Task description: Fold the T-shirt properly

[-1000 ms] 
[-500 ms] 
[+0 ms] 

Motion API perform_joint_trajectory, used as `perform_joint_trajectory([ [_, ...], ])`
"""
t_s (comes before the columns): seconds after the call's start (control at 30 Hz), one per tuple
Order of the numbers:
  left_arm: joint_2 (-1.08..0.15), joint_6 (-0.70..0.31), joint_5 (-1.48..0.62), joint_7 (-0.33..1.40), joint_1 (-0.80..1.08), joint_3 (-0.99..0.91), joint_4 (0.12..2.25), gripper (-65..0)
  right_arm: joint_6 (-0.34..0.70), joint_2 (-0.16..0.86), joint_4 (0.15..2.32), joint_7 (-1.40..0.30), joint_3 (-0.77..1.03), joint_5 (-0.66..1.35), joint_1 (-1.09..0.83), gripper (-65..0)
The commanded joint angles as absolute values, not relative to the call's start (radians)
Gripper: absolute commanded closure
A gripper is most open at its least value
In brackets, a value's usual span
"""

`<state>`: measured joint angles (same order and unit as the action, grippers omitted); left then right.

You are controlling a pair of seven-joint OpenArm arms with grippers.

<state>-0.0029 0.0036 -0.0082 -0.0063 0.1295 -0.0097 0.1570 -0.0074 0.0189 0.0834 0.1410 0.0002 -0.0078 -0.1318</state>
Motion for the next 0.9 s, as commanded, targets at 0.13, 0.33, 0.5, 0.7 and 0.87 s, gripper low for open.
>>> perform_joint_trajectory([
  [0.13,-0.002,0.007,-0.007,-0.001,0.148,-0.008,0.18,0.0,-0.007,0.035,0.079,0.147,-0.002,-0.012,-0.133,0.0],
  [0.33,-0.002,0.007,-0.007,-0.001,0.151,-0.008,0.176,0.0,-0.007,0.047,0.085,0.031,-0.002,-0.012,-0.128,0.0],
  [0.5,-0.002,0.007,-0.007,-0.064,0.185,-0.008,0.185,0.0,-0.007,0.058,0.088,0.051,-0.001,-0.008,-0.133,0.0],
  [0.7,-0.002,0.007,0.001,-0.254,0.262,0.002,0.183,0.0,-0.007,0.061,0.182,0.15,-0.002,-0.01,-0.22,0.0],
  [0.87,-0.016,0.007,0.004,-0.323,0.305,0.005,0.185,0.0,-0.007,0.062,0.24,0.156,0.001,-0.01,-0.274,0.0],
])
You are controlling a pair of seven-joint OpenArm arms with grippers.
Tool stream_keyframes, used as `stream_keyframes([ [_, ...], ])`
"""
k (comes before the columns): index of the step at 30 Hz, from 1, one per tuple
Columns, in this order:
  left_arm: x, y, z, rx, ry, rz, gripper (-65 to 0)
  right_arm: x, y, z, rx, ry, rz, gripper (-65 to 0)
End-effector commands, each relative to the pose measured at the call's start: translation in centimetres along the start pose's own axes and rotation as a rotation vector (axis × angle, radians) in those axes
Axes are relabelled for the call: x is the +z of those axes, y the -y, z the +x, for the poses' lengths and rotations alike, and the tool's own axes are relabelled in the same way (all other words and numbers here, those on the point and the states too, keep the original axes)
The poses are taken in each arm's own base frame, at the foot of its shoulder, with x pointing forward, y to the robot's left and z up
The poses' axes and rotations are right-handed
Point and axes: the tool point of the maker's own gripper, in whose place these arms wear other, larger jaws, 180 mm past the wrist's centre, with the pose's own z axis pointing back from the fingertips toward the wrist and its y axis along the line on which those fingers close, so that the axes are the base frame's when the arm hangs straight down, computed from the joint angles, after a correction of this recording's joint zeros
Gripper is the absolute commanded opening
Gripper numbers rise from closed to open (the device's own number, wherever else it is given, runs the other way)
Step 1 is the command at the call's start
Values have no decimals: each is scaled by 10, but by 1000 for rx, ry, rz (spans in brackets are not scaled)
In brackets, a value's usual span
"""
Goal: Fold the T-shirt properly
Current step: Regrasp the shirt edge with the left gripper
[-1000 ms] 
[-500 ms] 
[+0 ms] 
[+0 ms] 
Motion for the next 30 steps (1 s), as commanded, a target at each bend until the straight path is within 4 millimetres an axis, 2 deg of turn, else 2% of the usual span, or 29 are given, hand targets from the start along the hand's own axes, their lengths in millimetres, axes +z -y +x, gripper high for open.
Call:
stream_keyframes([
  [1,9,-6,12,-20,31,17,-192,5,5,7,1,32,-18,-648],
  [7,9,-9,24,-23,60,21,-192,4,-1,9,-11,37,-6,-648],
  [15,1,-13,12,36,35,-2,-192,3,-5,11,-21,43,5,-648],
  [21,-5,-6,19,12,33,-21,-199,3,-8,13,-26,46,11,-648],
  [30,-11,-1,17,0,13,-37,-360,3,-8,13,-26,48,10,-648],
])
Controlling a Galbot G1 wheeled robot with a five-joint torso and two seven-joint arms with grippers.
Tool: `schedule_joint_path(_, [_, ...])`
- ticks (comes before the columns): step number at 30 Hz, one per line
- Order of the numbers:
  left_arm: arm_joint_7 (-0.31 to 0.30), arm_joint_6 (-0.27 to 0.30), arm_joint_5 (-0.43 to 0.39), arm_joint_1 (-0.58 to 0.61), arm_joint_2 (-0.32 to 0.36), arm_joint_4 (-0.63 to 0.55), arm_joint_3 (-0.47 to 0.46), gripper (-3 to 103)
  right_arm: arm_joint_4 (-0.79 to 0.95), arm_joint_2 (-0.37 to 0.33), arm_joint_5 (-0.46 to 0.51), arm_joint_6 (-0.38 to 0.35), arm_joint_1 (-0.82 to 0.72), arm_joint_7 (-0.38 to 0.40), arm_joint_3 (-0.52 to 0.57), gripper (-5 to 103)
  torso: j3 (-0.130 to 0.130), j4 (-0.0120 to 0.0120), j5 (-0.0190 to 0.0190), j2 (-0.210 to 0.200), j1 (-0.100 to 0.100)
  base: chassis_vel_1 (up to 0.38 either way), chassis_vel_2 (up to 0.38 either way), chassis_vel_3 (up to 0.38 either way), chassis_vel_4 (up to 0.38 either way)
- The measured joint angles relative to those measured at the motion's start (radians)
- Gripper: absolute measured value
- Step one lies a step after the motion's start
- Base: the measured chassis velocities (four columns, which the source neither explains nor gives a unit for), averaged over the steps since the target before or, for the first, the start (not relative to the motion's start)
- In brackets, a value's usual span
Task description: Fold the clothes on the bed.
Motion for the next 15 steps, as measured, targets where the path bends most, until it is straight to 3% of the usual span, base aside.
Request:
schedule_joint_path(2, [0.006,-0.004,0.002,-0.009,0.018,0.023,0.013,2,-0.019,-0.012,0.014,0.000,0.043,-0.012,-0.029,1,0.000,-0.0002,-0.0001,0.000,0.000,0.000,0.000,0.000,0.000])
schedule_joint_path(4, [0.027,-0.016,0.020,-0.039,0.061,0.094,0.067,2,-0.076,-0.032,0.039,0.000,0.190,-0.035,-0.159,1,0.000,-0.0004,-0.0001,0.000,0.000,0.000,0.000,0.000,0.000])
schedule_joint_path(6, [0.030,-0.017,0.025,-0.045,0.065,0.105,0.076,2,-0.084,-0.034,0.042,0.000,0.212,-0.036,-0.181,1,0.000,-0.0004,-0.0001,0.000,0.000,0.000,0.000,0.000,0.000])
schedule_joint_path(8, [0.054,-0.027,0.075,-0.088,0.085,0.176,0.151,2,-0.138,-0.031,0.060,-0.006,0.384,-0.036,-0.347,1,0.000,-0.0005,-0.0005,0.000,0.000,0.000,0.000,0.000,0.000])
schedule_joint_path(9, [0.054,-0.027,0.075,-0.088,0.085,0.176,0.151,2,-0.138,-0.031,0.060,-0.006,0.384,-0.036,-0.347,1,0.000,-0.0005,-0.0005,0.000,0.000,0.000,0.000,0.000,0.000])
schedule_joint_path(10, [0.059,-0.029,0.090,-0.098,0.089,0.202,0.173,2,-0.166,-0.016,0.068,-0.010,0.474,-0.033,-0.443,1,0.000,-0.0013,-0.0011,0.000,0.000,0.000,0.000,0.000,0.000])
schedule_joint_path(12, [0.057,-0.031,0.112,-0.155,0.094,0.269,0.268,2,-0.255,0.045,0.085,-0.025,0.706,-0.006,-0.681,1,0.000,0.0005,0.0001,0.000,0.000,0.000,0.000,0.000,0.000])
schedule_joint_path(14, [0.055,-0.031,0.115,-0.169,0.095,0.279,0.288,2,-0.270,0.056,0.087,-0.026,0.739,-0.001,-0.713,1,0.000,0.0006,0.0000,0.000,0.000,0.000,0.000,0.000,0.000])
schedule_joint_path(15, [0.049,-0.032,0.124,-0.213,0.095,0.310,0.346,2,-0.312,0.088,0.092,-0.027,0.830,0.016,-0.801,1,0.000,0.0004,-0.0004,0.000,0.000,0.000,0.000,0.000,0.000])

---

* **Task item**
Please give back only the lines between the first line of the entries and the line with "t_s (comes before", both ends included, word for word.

* **Solution for this task**
Task description: Fold the T-shirt properly

[-1000 ms] 
[-500 ms] 
[+0 ms] 

Motion API perform_joint_trajectory, used as `perform_joint_trajectory([ [_, ...], ])`
"""
t_s (comes before the columns): seconds after the call's start (control at 30 Hz), one per tuple

That makes the output complete.